Talks and presentations

Access Guided Eviction for Unified Virtual Memory

August 26, 2022

Internship talk, Nvidia, Santa Clara, California

Today’s systems are heterogeneous. When we look at CPU-GPU systems, we can see that CPUs have more memory capacity and lower bandwidth than GPU systems. Furthermore, limited bandwidth interconnects make overall data flow between system components difficult to optimize. As a result, it is critical to position the data as close to the compute unit as possible and, if possible, to decrease the number of migrations between different system components. The majority of migration costs are related to page fault latency and slow interconnects. As a result, it is critical that we decrease the number of page faults and are aware of what is evicted from GPU memory that may cause page faults later. In other words, we don’t want to evict data only having to migrate it again. This is especially essential in workloads when data is reused. My research focused on enhancing the performance of the present Unified Virtual Memory (UVM) eviction mechanism, which performs miserably in workloads with data reuse. This is because the existing policy does not take access information into account. I created an eviction policy that attributes access patterns and access information of a workload to prevent evicting data that can be used in the near future. We were effective in accounting for access information and avoiding the removal of data that will be required in the near future. As a result, the number of page faults is reduced. This is in contrast to the current policy, which simply evicted data that was least recently migrated without taking into account its usage pattern. We were able to demonstrate two orders of magnitude speedup in terms of end-to-end application time when the GPU memory was oversubscribed i.e. was full and required evictions.

Single Application Source, Any Hardware System

December 16, 2021

Qualifier Exam Talk, Yale University, Area Exam Talk, New Haven, Connecticut

With the increasing volume of data and the availability of various accelerators, it is critical to maximize system utility in heterogeneous systems. The fact that companies such as NVIDIA are acquiring Mellanox, Intel is acquiring Altera, and AMD is acquiring Xilinx demonstrates industry awareness of the importance of maximizing system utilization in heterogeneous architectures by leveraging all available compute power from different processors in addition to traditionally targeted processors for specific workloads. We foresee a hardware-agnostic system in which any application, regardless of its conventional hardware target, can execute on any hardware substrate. We demonstrate this by running CUDA programs that were previously only executed on GPUs on CPU SIMD units alongside GPU cores. The challenge here is to retain programmability by leaving the application source code alone. This mapping should be done transparently to the application developer, with comparable performance to make the effort worthwhile while supporting all degrees of parallelism. This vision also has its own set of memory management difficulties, which we go through in depth. For batched workloads that mirror data center conditions, we achieved 1.5X greater performance than a pure CPU-SIMD setup and 1.3X better performance than a pure GPU setup. This demonstrates the potential for characterizing workloads and routing to the appropriate hardware substrate.
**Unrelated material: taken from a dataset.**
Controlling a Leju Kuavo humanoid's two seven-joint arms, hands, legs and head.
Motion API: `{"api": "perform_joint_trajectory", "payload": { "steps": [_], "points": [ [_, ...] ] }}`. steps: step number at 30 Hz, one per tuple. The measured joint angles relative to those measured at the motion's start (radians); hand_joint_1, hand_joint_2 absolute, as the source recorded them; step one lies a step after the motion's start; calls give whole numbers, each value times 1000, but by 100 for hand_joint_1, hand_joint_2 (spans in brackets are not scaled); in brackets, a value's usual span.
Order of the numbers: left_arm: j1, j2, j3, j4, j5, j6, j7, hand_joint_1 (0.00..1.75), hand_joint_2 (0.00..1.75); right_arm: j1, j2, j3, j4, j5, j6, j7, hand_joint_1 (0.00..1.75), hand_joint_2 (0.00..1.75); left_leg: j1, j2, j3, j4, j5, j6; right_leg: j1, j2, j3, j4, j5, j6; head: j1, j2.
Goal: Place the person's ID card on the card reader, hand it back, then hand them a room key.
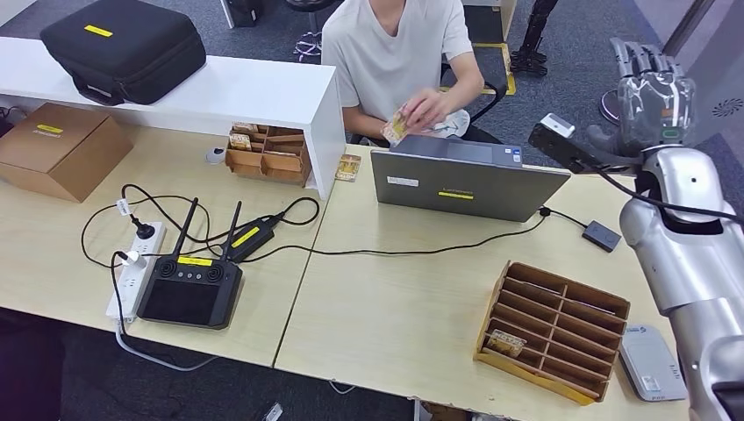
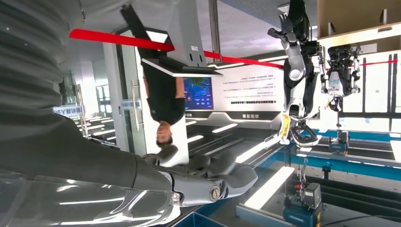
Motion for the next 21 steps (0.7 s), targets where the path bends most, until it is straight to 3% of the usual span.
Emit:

CUDA Task Launcher for CPU and GPU

October 07, 2021

Internship Talk, Nvidia Research, Santa Clara, California

Low-speed interconnects serve as a fundamental issue to CPU-GPU systems. This means that if the GPU kernel offload costs are greater than the computation time, it makes no sense to migrate jobs to the GPU. We studied the potential of offloading unmodified CUDA source code to CPU SIMD units if they were available along with GPUs. This functionality was implemented in the system software layer as a CUDA driver shim that was transparent to the application developer. We demonstrated 1.5X performance improvements over a pure-CPU SIMD execution and 1.3X improvements over a pure-GPU execution of data center applications. This work was completed during an internship at Nvidia Research.

Opt-Gen : An optimizing self generating optmizer for compilers

June 10, 2015

Undergraduate Thesis Talk, Indian Institute of Technology, Mumbai, University of Pune, Pune, Maharashtra, India

Depending on the application, the nature of the optimization passes within the compiler varies. We developed a compiler optimization generator, which enables compiler researchers and engineers to specify data flow equations for the required optimization. The optimization generator uses these equations to build the desired compiler optimization passes, which it then inserts on the fly into the compiler. This was an invited talk under the ACM-W chapter of Cummins College of Engineering, University of Pune.